こだわっていたはずのGO TO事業の全国一斉停止を発表し、その夜に高齢者同士大人数で会食していたことが判明した菅首相。案の定と言いますか、支持率の急降下を各メディアが伝えています。このままでは総選挙の見通しは厳しいと語るのは、小沢一郎氏の秘書を長く務め、永田町の動向に詳しい元衆院議員の石川知裕さんです。今回のメルマガ『石川ともひろの永田町早読み!』では、政府の説明が足りないことを批判。しっかりとした見通しを示して事業者、個人とも資金繰りを考えやすい対策を打つべきと持論を展開しています。

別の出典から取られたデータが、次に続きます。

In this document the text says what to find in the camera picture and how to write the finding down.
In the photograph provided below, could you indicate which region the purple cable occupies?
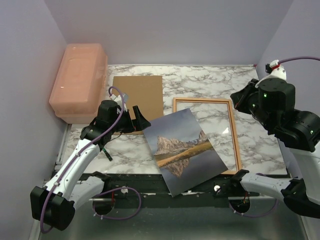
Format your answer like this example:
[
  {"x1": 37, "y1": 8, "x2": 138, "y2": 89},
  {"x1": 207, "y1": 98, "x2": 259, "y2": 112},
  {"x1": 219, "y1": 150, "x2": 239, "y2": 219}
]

米メディア「ポリティコ」の忠告/「もうすぐ良くなる」が経済と暮らしをさらに悪化させる
菅総理がGO TO事業の全国一斉停止を決定した。経済との両立を優先する菅総理は、GO TO事業の継続にこだわり続け、政権の浮沈とGO TO事業はセットとしてきた。株価は順調なだけに、GO TO事業による実体経済の引き上げで支持率アップを図った上で実績を積んで総選挙に臨むという思惑があったが、見通しは厳しくなった。
GO TO事業と感染拡大の因果関係について政府は認めていない。一方で、因果関係を認めていないのに、なぜGO TO事業を一旦停止するのかの説明はない。

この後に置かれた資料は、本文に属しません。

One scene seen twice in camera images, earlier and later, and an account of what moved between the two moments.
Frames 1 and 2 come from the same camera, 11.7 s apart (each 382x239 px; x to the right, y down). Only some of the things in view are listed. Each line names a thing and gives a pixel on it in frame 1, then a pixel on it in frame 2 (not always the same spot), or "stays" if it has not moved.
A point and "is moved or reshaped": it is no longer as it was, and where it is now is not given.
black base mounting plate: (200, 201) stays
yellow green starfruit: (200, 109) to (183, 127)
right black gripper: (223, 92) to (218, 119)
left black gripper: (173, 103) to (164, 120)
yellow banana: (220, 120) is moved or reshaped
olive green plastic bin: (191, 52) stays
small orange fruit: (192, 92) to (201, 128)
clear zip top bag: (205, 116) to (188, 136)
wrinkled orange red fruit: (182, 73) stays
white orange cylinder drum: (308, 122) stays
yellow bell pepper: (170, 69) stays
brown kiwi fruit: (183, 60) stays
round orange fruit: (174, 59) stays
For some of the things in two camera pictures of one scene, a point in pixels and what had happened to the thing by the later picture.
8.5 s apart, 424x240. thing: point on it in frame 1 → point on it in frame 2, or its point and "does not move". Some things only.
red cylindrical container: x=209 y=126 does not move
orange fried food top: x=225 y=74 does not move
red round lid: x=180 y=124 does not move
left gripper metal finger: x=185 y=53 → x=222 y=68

私は感染拡大の原因は、気温の低下でウイルスが活発化したことが最大の原因だと考えている。夏場にGO TO事業を拡大しても、感染は収束していったからだ。しかし、GO TO事業によって旅行や食事に出かける人が多いほど感染するリスクは高くなる。政府もはっきり5人以上の会食による感染率は高いと言っているように酒を飲むことによって声が大きくなり飛沫感染の確率が高まることは政府も認めている。
だから、GO TO事業と感染拡大が全く関係ないかというとそうとは言えない。主たる要因ではなくとも助長していることは確かである。ではどうすべきなのか。私も経済との両立派だ。このままだと旅行業界、飲食業界は来年の3月までもたないところも多い。
以前から指摘しているが、近場の旅行支援が第一だ。今回は全国一斉停止となったが、感染のステージが低い地域からは不満の声が上がるのは当然である。次に直接支援だ。政府も最大で120万円を休業支援に充てると発表しているが、これは了としたい。やはり「真水」が大事だ。
100年前のスペイン風邪は収束まで1年半かかっている。米国の政治に特化したアメリカ合衆国のニュースメディア「ポリティコ」の特集では専門家が「ワクチンが一般に広まり接種される来年11月ごろに新型コロナウイルスは衰退し、統制されるだろう」と見通している。まだ長期戦を覚悟しなければいけないのである。
政府はその点をしっかり説明し、企業や家計の資金繰りを考えさせやすいようにしなければいけない。安易に「もう少しで良くなる」などと言っていると、より経済や暮らしの状況を悪化させるだけである。